__Work required__:
Report every line of the data that includes "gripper".
Input data Start Marker
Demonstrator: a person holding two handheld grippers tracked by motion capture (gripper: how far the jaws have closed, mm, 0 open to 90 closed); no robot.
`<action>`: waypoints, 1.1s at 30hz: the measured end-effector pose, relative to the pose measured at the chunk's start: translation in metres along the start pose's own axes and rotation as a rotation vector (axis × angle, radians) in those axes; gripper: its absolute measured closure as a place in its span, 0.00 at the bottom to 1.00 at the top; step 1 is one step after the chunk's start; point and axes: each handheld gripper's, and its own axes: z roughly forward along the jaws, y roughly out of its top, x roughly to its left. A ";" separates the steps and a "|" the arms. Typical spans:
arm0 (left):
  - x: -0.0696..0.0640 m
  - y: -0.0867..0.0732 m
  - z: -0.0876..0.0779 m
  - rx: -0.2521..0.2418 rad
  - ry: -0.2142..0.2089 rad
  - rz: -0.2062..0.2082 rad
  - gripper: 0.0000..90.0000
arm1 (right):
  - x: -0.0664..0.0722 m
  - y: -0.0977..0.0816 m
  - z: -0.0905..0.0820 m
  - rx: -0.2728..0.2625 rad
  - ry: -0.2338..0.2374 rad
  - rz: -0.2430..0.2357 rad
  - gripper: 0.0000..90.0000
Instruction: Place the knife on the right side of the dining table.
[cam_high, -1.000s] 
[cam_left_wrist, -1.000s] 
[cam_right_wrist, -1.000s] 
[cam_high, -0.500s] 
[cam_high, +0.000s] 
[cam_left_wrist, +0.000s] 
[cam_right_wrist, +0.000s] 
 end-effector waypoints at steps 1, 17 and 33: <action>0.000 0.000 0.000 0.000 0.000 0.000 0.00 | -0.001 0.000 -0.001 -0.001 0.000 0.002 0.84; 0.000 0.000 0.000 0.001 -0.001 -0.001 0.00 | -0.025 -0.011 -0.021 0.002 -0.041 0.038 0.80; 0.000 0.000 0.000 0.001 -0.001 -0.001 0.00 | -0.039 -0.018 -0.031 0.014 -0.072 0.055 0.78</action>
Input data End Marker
__Written response__:
Demonstrator: a person holding two handheld grippers tracked by motion capture (gripper: how far the jaws have closed, mm, 0 open to 90 closed); no robot.
`<action>`: waypoints, 1.1s at 30hz: the measured end-effector pose, relative to the pose measured at the chunk's start: translation in metres along the start pose's own axes and rotation as a rotation vector (axis × angle, radians) in those axes; gripper: its absolute measured closure as a place in its span, 0.00 at the bottom to 1.00 at the top; step 1 is one step after the chunk's start; point and axes: each handheld gripper's, and its own axes: z roughly forward along the jaws, y roughly out of its top, x roughly to its left. A ";" separates the steps and a "|" the arms. Typical spans:
  - gripper: 0.0000..90.0000
  - gripper: 0.0000..90.0000

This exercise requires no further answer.